The GBU-39B Small Diameter Bomb (SDB) is a precision 250-pound class, extended-range, all-weather guided munition designed for high-efficiency strikes with minimal collateral damage. Using GPS/INS navigation, it autonomously guides to pre-programmed coordinates, allowing engagement of multiple fixed or stationary targets day or night. Its compact design enables aircraft to carry up to four SDBs per 1760-interface station on a smart BRU-61/A rack, significantly increasing sortie lethality while reducing the logistical footprint. With a standoff range exceeding 40 nautical miles, the SDB provides fighter and bomber crews the ability to conduct precise, multi-target strikes from safe distances, enhancing both operational flexibility and combat effectiveness.

General Info​

  • Origin: United States.
  • Contractor: Boeing Co.
  • Type: Glide, precision-guided bomb (250-lb class; penetrating/blast fragmentation or low-collateral variants).
  • IOC (Initial Operational Capability): 2006 (first IOC declared Oct 2006).
  • Guidance method: GPS/INS (near-precision, SAASM/anti-jamming GPS). Laser/terminal semi-active laser is available for the Laser SDB variant (GBU-39B/B).
  • Primary missions: Precision strike / interdiction, close support where low collateral is desired, runway/point-target attack, OCA/strategic/tactical fixed-target strikes.
  • Typical targets: Fixed and hardened point targets, bunkers, fuel/depots, critical infrastructure; Laser SDB can engage some moving or masked targets when designated.
  • Platforms / integrations: Widely integrated or tested on multiple types — F-15E, F-16, F-22, Panavia Tornado, JAS-39, AC-130W (and planned/integration work for F-35, A-10, B-1, B-2, B-52, AC-130J, etc.).

Performance​

  • Reported accuracy (CEP): commonly reported in open sources between ~1 m (3 ft) and ~5–8 m (16–26 ft) depending on measurement mode, GPS/differential updates, and reporting source — most manufacturer/official material cites near-precision (~1 m CEP in surveyed conditions), while some analyses report 5–8 m CEP. Expect very high precision compared with legacy free-fall bombs.
  • Air-foil / carriage: Diamond-back foldable wings (deploy after release) — carried in BRU-61/A quad racks (4× per BRU-61). (The BRU-61 is the standard carriage for SDB.) Boeing+1
  • Minimum release altitude: Varies by desired standoff; official materials give standoff envelopes (higher altitude/airspeed → longer glide); specific low-altitude minima depend on aircraft/mission. (Public sources do not give a single universal “min release alt.” number suitable for all platforms.) Boeing
  • Range / standoff: Greater than 60 nm (manufacturer data for high-altitude releases; operational range depends on release altitude/speed and aircraft).

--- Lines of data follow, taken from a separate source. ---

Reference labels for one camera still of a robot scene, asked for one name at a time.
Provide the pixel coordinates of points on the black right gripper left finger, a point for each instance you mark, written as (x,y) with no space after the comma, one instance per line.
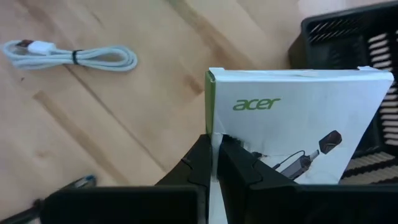
(186,199)

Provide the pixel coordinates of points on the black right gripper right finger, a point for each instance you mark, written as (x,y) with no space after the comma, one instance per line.
(280,202)

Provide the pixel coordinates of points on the white acer card reader box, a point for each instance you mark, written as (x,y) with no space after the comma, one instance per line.
(295,124)

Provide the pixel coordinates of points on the small black slotted plastic basket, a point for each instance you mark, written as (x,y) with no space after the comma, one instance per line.
(335,46)

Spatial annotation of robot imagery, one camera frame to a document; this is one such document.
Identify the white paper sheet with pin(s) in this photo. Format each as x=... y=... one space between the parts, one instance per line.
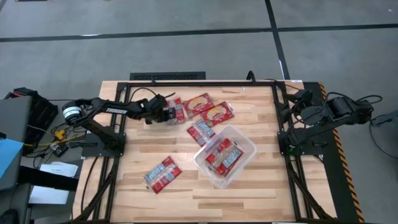
x=48 y=194
x=59 y=169

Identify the yellow connector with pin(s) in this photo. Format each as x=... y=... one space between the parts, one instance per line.
x=60 y=134

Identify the red popcorn bag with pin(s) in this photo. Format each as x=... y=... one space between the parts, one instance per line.
x=179 y=110
x=199 y=105
x=201 y=132
x=230 y=161
x=217 y=114
x=217 y=151
x=162 y=175

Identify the clear plastic container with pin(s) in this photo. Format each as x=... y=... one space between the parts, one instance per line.
x=245 y=146

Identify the grey case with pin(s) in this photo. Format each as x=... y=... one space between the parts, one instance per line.
x=14 y=121

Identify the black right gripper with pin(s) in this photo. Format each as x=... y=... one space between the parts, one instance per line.
x=311 y=113

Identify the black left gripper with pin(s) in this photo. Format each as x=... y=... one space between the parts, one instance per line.
x=157 y=109

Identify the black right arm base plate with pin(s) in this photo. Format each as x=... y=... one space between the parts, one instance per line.
x=311 y=150

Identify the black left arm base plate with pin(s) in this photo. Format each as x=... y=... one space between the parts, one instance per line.
x=93 y=151

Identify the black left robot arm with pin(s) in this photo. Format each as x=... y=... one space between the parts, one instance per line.
x=116 y=110

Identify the black crate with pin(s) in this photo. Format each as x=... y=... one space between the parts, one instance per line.
x=42 y=113

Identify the black ribbed floor mat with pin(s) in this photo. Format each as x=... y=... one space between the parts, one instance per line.
x=168 y=75

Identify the blue sheet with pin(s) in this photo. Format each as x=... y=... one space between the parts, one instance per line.
x=9 y=155

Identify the small black device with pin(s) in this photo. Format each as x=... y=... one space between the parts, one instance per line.
x=60 y=150

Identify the black aluminium table frame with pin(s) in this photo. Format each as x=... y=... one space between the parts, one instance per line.
x=202 y=84

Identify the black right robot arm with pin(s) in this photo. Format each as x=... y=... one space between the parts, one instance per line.
x=342 y=109

Boeing and fact sheets cite >60 nmi standoff in optimal conditions.

Warhead & Fuzing​

  • Warhead / explosive: Baseline SDB (SDB I / GBU-39/B) uses an insensitive-munition penetrating blast/fragmentation warhead with roughly ~36–37 lb of AFX-757 (publisher figures vary slightly). FLM (Focused Lethality Munition) variant uses a much lower-casualty focused-blast fill.
  • Penetration: Public sources state penetration in excess of ~3 ft of steel-reinforced concrete for the penetrating variant.
  • Fuzes / options: Electronic safe/arm fuzing with selectable modes (airburst, delayed, contact options depending on variant and implementation).